There’s a bounty of critical thinking and tough questions to ask yourself, especially if you’re a manager or executive: What are you doing on the inside to advance and empower the underrepresented groups within your company? What measures are you taking to educate your leaders, managers, and all employees of the workplace on microaggressions, unconscious bias, and other diversity training? Are you keeping your leaders accountable? Do you understand why this matters? Are your leaders using their status or privilege to speak for those in lower-level positions?
And pro-tip: Do not just burden The Friendly Token Employee to figure this out for you. We are not mascots, nor do we speak for our entire race. My Blackness is not your achievement. These conversations are uncomfortable and emotionally draining for us, and if you’re part of the problem, you should be part of discovering a solution.

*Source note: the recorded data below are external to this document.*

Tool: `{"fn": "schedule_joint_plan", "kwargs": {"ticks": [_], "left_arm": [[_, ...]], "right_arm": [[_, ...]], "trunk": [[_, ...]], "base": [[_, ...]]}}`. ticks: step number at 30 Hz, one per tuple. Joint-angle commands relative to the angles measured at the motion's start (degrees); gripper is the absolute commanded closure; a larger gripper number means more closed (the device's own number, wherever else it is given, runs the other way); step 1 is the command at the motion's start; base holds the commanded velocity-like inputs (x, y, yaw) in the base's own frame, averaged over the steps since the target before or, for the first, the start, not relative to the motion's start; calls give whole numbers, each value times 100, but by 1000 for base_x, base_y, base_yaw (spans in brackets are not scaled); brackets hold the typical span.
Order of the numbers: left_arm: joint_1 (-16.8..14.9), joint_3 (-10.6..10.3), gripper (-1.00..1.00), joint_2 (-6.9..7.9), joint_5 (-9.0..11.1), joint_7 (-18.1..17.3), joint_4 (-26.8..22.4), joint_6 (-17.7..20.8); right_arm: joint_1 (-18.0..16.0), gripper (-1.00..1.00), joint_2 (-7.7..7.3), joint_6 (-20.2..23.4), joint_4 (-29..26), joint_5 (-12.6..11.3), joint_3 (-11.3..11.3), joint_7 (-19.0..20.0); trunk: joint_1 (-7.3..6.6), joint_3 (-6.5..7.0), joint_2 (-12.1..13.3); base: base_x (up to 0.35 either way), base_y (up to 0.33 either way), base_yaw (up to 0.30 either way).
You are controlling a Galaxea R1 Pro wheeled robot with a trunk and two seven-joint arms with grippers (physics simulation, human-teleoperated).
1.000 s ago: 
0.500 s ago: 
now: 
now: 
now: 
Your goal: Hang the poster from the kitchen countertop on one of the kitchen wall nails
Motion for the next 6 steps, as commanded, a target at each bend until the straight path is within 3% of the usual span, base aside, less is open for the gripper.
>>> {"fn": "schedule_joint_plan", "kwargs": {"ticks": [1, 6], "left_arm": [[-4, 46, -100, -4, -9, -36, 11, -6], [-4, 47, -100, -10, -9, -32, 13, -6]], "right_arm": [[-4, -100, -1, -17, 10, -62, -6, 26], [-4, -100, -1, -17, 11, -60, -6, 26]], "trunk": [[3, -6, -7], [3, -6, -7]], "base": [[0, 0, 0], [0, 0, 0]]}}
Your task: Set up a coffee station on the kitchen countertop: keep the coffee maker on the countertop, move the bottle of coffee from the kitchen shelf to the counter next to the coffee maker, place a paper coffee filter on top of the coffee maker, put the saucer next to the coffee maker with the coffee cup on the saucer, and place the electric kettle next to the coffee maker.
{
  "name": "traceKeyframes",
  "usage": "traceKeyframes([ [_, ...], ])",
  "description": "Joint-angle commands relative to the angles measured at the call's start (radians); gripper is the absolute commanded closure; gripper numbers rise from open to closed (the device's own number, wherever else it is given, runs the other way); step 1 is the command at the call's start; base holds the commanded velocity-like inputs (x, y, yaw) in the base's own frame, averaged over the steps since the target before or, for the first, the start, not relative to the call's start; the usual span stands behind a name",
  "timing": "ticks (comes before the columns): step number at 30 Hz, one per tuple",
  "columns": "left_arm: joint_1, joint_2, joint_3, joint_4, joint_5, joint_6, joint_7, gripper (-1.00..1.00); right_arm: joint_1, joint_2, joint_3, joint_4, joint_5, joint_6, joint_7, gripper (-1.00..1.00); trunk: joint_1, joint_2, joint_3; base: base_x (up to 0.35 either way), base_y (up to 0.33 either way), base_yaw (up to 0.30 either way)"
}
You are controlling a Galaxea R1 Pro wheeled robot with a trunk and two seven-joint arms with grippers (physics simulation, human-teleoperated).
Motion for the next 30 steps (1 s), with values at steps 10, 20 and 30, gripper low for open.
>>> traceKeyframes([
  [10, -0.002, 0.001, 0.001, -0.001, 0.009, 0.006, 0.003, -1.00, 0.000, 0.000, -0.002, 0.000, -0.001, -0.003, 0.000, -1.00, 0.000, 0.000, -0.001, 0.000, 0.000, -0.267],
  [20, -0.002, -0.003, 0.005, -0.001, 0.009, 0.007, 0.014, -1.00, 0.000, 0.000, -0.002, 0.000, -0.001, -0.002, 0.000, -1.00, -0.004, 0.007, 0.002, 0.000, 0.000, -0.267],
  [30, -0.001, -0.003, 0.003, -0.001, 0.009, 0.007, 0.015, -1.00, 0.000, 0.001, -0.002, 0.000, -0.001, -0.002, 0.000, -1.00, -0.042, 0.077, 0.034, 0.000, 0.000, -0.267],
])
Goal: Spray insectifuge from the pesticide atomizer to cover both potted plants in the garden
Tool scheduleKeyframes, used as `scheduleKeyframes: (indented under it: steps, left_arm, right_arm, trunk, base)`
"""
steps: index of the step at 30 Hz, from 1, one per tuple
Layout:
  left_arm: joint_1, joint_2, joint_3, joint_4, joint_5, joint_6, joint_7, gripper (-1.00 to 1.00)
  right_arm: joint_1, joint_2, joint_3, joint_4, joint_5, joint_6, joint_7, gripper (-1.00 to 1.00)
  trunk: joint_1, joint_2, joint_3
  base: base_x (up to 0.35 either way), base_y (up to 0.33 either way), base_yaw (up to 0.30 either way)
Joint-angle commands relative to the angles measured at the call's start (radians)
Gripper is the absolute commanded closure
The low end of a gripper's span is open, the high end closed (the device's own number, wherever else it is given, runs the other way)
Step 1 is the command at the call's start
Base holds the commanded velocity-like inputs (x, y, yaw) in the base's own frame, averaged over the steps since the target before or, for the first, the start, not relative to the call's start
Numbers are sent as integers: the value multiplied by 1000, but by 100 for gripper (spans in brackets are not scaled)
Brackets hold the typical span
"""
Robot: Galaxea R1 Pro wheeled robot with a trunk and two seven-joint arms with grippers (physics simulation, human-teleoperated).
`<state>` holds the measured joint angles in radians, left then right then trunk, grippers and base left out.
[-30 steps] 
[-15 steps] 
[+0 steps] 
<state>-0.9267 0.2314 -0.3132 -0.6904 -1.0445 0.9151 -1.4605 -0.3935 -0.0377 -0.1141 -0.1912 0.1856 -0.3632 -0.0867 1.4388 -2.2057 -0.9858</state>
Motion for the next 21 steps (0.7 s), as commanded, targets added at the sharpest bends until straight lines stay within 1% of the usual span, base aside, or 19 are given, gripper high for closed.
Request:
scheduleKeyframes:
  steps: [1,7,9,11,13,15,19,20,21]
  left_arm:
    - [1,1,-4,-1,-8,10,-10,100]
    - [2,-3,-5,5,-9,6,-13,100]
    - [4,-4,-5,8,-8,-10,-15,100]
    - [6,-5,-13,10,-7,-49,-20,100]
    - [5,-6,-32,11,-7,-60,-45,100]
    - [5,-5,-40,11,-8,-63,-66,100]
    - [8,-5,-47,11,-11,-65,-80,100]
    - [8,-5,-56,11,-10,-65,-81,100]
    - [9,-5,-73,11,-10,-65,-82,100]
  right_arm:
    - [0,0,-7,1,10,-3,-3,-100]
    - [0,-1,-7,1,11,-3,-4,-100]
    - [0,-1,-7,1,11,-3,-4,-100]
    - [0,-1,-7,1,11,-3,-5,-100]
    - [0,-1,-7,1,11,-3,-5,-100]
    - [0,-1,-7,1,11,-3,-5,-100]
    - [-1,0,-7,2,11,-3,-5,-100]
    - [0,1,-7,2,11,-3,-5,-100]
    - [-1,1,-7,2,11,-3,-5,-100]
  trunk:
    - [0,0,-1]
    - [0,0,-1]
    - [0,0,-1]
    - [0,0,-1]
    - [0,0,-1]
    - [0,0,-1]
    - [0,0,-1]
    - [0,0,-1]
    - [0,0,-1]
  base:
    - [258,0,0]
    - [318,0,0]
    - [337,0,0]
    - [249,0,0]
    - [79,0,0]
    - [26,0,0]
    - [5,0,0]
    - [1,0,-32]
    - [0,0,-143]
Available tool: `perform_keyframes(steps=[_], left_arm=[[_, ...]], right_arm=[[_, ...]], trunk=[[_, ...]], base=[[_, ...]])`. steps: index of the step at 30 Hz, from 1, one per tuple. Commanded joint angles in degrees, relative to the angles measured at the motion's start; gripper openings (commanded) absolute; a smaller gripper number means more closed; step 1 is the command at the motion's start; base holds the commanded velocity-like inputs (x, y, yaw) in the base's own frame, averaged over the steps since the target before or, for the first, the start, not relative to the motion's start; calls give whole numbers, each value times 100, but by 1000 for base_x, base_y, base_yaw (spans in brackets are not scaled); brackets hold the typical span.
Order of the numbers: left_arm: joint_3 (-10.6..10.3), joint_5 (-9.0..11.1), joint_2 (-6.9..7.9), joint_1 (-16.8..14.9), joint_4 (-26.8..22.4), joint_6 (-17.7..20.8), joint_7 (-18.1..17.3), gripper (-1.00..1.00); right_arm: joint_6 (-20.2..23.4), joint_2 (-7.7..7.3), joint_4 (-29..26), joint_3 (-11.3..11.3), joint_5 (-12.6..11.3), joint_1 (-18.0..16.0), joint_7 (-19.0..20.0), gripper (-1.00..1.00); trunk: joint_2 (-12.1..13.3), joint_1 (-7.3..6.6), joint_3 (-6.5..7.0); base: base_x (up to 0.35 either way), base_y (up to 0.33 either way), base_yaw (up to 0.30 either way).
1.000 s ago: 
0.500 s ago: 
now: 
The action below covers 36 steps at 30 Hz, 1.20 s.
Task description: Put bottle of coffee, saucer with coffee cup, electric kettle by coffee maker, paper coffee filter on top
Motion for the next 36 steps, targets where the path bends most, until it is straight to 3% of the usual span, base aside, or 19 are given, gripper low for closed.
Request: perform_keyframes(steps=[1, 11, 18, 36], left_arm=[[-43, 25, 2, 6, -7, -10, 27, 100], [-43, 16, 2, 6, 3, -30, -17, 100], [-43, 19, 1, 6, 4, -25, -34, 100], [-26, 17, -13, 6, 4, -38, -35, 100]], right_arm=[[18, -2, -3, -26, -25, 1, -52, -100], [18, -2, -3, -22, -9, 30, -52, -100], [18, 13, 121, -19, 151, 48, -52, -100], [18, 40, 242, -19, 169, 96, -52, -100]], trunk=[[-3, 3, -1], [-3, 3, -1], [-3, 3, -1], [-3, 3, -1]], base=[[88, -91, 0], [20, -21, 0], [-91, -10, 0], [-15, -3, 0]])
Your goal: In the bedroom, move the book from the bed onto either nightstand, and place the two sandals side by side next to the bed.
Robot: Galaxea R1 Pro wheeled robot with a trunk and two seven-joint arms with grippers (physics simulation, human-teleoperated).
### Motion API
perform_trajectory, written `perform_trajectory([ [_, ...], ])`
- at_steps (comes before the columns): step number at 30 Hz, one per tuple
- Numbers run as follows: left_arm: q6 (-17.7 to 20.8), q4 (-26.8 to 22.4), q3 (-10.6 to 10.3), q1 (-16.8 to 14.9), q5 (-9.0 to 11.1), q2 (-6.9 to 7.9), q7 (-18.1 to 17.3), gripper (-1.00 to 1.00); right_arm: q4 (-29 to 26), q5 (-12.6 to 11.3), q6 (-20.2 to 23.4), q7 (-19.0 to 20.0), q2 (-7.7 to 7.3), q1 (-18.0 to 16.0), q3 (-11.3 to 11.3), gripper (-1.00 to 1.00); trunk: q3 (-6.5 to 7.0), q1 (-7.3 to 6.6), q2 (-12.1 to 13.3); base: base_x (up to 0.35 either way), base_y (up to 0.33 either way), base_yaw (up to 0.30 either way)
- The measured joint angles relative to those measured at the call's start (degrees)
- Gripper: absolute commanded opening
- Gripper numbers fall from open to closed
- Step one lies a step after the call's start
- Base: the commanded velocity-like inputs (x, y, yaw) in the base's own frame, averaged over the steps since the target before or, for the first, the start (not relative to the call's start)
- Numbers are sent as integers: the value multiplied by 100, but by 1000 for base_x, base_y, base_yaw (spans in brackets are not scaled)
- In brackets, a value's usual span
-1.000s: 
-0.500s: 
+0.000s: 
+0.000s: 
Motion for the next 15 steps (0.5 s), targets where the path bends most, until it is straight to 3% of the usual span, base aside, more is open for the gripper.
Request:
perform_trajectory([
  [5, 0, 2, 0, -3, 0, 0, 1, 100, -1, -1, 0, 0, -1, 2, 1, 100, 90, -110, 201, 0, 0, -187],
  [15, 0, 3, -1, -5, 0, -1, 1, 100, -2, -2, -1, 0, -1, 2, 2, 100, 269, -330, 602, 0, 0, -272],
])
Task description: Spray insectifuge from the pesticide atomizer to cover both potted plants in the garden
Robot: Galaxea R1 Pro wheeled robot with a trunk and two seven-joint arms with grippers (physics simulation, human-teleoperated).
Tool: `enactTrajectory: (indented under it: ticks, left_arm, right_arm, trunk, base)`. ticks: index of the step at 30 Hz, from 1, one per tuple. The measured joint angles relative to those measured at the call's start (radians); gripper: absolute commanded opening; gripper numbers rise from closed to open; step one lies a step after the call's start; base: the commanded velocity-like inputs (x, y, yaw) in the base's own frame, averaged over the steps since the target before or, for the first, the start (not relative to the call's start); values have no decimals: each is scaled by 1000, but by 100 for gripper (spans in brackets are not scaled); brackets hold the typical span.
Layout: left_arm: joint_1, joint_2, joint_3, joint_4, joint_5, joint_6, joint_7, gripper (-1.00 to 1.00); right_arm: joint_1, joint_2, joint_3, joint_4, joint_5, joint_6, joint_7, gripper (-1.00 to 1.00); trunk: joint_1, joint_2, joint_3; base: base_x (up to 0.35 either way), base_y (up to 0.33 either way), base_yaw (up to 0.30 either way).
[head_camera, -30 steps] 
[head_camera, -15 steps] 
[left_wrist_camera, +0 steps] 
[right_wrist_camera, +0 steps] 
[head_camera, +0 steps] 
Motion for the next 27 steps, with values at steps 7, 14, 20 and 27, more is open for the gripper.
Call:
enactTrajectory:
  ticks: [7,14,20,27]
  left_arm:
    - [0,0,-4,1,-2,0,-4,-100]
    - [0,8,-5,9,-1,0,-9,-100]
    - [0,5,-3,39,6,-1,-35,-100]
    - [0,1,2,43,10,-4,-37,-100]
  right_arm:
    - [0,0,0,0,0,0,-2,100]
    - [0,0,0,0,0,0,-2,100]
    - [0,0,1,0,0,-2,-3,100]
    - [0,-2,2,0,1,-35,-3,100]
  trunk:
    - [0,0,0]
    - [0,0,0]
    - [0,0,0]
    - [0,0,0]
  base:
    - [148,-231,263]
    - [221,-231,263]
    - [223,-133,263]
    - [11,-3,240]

As someone working in human resources and talent programming, I understand how business pressures can be prioritized over its people. How culture and inclusion can begin to look like “nice to haves” rather than what is expected. And as someone who has a direct line to our company’s employment lawyer, I’ve dropped the same nervous beads of sweat, making sure every last word is in compliance. But as a Black woman in business, I also know the chilling isolation that comes with tokenism in the workplace, and it’s a loneliness we have the power to banish. Once you do that, then you’re getting somewhere.
Jazmine Reed-Clark is a true crime and self-improvement junkie working in HR, and a millennial who (finally) knows the difference between a stock and a bond. She thinks.